== Your task ==
Give the line containing "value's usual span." again, exactly, along with all later lines of the entries, through the last one.
------ Source records
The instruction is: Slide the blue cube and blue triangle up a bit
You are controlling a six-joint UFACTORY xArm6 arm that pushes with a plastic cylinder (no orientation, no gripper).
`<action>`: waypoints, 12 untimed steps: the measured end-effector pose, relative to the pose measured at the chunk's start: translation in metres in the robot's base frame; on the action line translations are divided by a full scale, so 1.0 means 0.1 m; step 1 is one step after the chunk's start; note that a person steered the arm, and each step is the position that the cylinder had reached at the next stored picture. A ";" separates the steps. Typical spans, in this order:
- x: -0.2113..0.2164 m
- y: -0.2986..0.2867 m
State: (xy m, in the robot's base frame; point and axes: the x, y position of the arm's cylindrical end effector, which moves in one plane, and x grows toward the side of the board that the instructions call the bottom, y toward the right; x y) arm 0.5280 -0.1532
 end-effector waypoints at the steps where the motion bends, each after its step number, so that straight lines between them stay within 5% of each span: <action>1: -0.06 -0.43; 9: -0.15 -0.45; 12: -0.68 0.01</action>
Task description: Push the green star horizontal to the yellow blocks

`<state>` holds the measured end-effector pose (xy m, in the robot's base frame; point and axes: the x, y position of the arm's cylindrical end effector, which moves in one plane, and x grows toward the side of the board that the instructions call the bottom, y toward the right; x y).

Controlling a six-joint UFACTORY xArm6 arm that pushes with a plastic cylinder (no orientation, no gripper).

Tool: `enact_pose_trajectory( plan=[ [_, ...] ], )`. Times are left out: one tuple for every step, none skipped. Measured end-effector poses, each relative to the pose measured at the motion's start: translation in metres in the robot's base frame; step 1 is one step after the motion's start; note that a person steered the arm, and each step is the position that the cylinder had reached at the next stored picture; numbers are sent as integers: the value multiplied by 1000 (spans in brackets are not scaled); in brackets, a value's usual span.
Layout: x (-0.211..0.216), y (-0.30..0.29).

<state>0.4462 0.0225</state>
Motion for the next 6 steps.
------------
== Answer space ==
Tool: `enact_pose_trajectory( plan=[ [_, ...] ], )`. Times are left out: one tuple for every step, none skipped. Measured end-effector poses, each relative to the pose measured at the motion's start: translation in metres in the robot's base frame; step 1 is one step after the motion's start; note that a person steered the arm, and each step is the position that the cylinder had reached at the next stored picture; numbers are sent as integers: the value multiplied by 1000 (spans in brackets are not scaled); in brackets, a value's usual span.
Layout: x (-0.211..0.216), y (-0.30..0.29).

<state>0.4462 0.0225</state>
Motion for the next 6 steps.

No further answer is expected.